Opinion: Ruling highlights the fragility of voting rights

On May 31, the Kansas Supreme Court ruled on a case challenging the state’s 2021 election laws that made it more difficult for Kansas citizens to vote.

In its majority decision, the court states that there is no right to vote enshrined in the Kansas Bill of Rights, but that voting rights are explicitly given in Articles 4 and 5 of the Constitution.

As I was reading the news on the court’s decision, I found myself recalling a book I recently read, “Tyranny of the Minority,” by prominent political scientists Steven Levitsky and Daniel Ziblatt.

In the book, Levitsky and Ziblatt state that the whole point of a democratic constitution is to establish a set of rights that are protected from the fleeting whims of present-day policymakers. (They were, of course, discussing the U.S. Constitution, but the same idea applies to state constitutions.)

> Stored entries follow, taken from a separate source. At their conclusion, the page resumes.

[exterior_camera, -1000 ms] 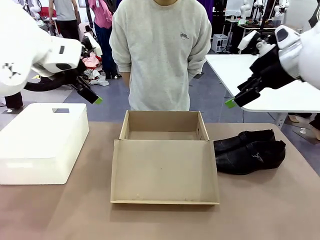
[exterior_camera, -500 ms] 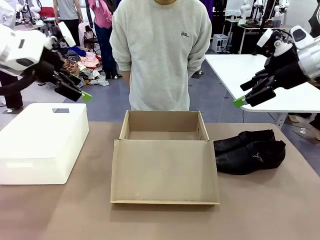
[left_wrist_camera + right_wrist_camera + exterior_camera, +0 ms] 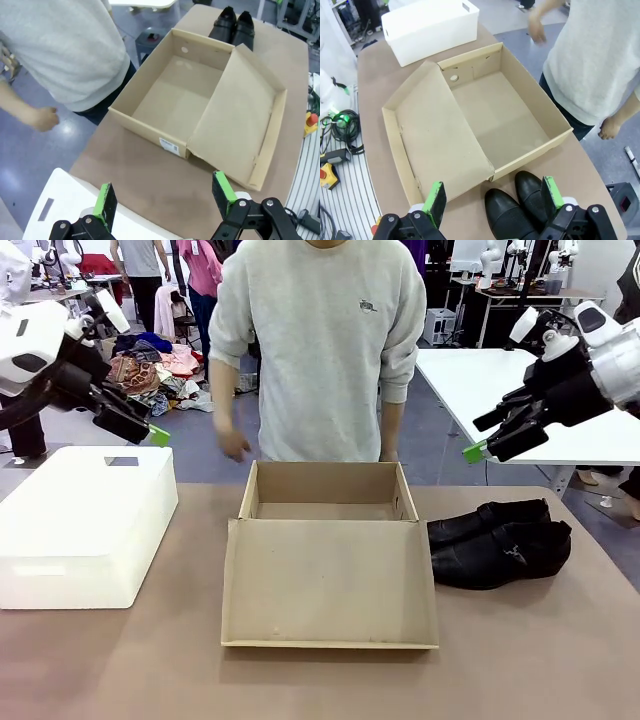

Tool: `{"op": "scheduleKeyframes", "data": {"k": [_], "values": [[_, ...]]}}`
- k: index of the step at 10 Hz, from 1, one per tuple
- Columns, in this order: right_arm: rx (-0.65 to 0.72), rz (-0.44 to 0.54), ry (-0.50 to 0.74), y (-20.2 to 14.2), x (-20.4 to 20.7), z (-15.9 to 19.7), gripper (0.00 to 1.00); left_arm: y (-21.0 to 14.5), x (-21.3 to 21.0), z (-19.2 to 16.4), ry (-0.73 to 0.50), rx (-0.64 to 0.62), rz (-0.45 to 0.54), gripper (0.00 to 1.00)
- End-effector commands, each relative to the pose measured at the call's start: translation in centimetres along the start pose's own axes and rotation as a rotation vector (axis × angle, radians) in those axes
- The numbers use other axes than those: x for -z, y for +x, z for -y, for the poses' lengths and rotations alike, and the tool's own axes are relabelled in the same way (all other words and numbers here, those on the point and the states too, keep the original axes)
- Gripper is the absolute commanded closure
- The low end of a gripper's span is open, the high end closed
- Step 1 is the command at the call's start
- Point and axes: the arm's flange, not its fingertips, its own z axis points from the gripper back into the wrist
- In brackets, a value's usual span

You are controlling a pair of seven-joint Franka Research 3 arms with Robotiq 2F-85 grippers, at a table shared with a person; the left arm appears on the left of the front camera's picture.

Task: Pack the shoes into the box.
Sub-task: Place one shoe of the Shoes into the Shoes Box.

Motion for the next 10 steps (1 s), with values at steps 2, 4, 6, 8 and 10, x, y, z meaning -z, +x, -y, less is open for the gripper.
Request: {"op": "scheduleKeyframes", "data": {"k": [2,4,6,8,10], "values": [[-0.007,0.01,0.002,0.02,-0.15,0.07,0.0,0.36,-0.32,0.21,-0.008,0.009,0.025,0.0],[-0.007,0.01,0.002,0.02,-0.15,0.07,0.0,0.36,-0.32,0.21,-0.008,0.009,0.025,0.0],[-0.007,0.01,0.002,0.02,-0.15,0.07,0.0,0.36,-0.32,0.21,-0.008,0.009,0.025,0.0],[-0.007,0.01,0.002,0.02,-0.15,0.07,0.0,0.36,-0.32,0.21,-0.008,0.009,0.025,0.0],[0.011,-0.008,-0.013,0.22,-0.29,-0.33,0.0,0.36,-0.32,0.21,-0.008,0.009,0.025,0.0]]}}
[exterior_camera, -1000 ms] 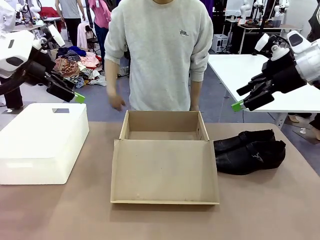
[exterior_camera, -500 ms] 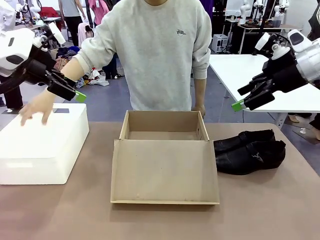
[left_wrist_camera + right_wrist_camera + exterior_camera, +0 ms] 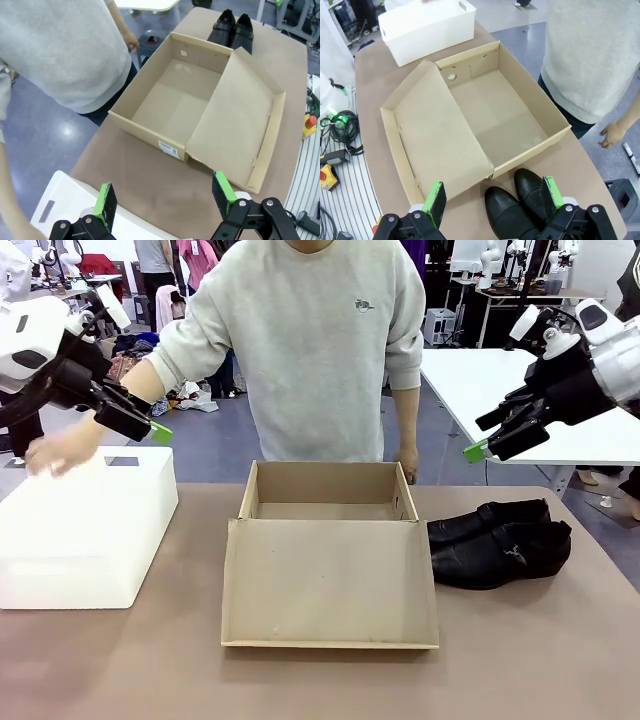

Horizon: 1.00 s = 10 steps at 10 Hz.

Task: Pack the shoes into the box.
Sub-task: Place one shoe of the Shoes into the Shoes Box.

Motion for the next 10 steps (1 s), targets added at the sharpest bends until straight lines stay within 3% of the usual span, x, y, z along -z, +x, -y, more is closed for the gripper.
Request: {"op": "scheduleKeyframes", "data": {"k": [1,3,7,10], "values": [[-0.015,-0.026,-0.013,0.4,-0.1,0.4,0.0,-0.1,-0.1,-0.1,-0.009,0.007,0.015,0.0],[-0.095,-0.105,-0.034,1.3,-1.2,2.2,0.0,-0.1,-0.1,-0.1,-0.009,0.007,0.015,0.0],[-0.293,-0.293,0.073,2.6,-3.1,5.9,0.0,-0.1,-0.1,-0.1,-0.009,0.007,0.015,0.0],[-0.397,-0.449,0.074,3.4,-4.2,9.4,0.0,-0.1,-0.1,-0.1,-0.009,0.007,0.015,0.0]]}}
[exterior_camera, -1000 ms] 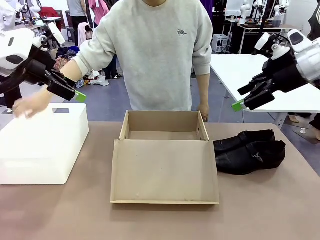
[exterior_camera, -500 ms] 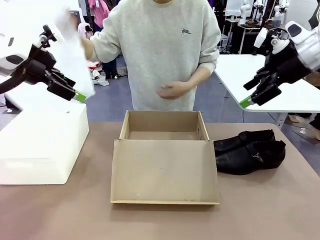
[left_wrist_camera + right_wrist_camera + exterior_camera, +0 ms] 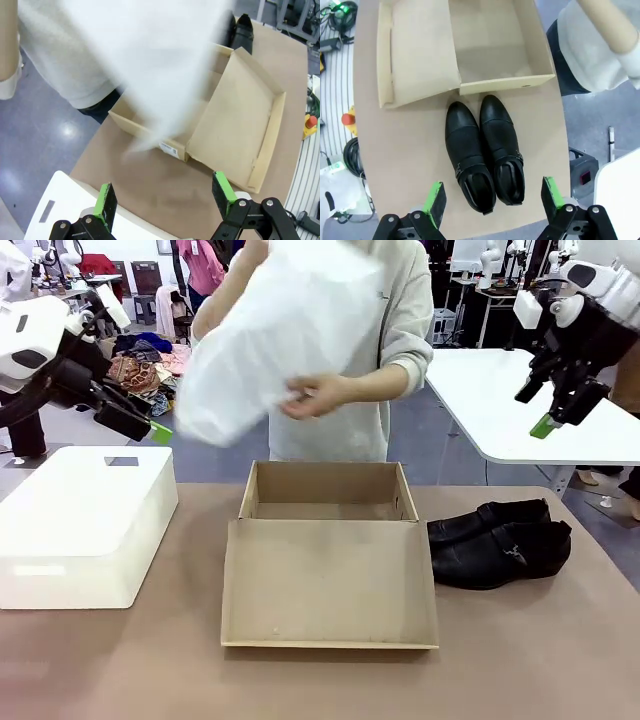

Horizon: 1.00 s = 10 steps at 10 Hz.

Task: Pack the shoes into the box.
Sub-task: Place one shoe of the Shoes into the Shoes Box.

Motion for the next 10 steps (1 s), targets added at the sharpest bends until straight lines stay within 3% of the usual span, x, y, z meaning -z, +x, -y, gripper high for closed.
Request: {"op": "scheduleKeyframes", "data": {"k": [1,2,4,5,10], "values": [[-0.064,-0.089,-0.021,-0.5,-1.0,1.4,0.0,-0.1,0.0,-0.1,-0.01,0.007,0.015,0.0],[-0.08,-0.157,0.003,-1.5,-0.8,3.7,0.0,-0.1,0.0,-0.1,-0.01,0.007,0.015,0.0],[-0.069,-0.162,0.019,-1.5,-0.6,4.0,0.0,-0.1,0.0,-0.1,-0.01,0.007,0.015,0.0],[-0.035,-0.091,0.0,-1.3,-0.2,2.1,0.0,-0.1,0.0,-0.1,-0.01,0.007,0.015,0.0],[-0.035,-0.091,0.0,-1.3,-0.2,2.1,0.0,-0.1,0.0,-0.1,-0.01,0.007,0.015,0.0]]}}
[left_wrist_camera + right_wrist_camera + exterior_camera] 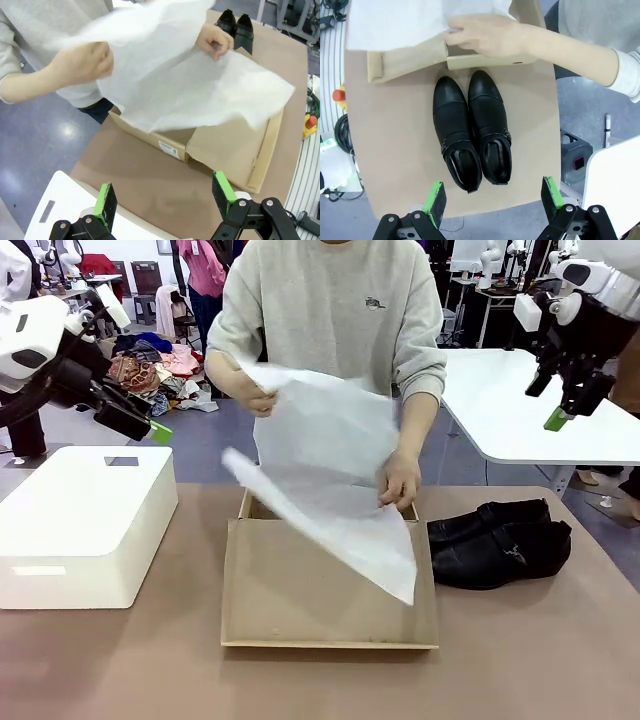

They also argue that it is imperative we not forget that even the most well-intentioned constitutions are fallible. Even the most brilliant constitutional framers are not perfect; they cannot foresee what undemocratic challenges their document may face in a distant future.

The protection of voting rights is one such example.

Our state constitution was adopted six short years before voting rights were added to the U.S. Constitution via the 13th, 14th and 15th Amendments, which allowed Kansas to build upon some of the U.S. Constitution’s shortcomings by including voting rights.

As Levitsky and Ziblatt discuss in more detail, the Founders’ ideas regarding democracy were certainly novel and also quite radical for the time, but their goal was not to build what we would today consider to be a modern democracy.

Many Americans revere the Constitution as a virtually infallible document. But this is not reality. The Constitution was not a well-thought-out master plan for democracy. It was built on improvisation and compromise.

We should take care to view our constitutions for exactly what they are, imperfect governing documents that are meant to evolve with the changing societal and political needs of a democracy and its citizenry.

The Kansas Supreme Court’s decision furthers the need for this approach.

The decision can be interpreted in such a way that the state constitution only protects procedural representation — the right of citizens to vote for government representatives. As the Court’s dissenting opinion points out, there is a question of whether the Constitution protects substantive representation — the representation of citizens’ interests in the policymaking process.

The dissenting justices argued that substantive representation is protected by the state’s constitution, but the majority opinion disregarded this interpretation.

In other words, the Court ruled that citizens do indeed have a right to vote, but their elected representatives are not required to act in accordance with citizens’ wishes and interests.

This is concerning.

A modern democracy is not simply a system of majority rule; it combines majority rule and minority rights.

To once again borrow from Levitsky and Ziblatt: democracies must create mechanisms that protect the democratic process from forces that would undermine it.

Democracy cannot exist without free and fair elections. But not everything can or should be up for grabs by officials who are elected, or appointed, to represent us, especially voting rights.

It is exceedingly concerning that the state’s highest court would exclude substantive representation as an important aspect of protecting voting rights.

The ruling exposes a significant oversight in the interpretation of voting rights within the state constitution.

It is crucial for citizens to remain vigilant and advocate for policies that protect and expand voting rights for all citizens, ensuring that our state democracy reflects its core values of inclusivity and participation.

— Alexandra Middlewood is the department chair of political science at Wichita State University.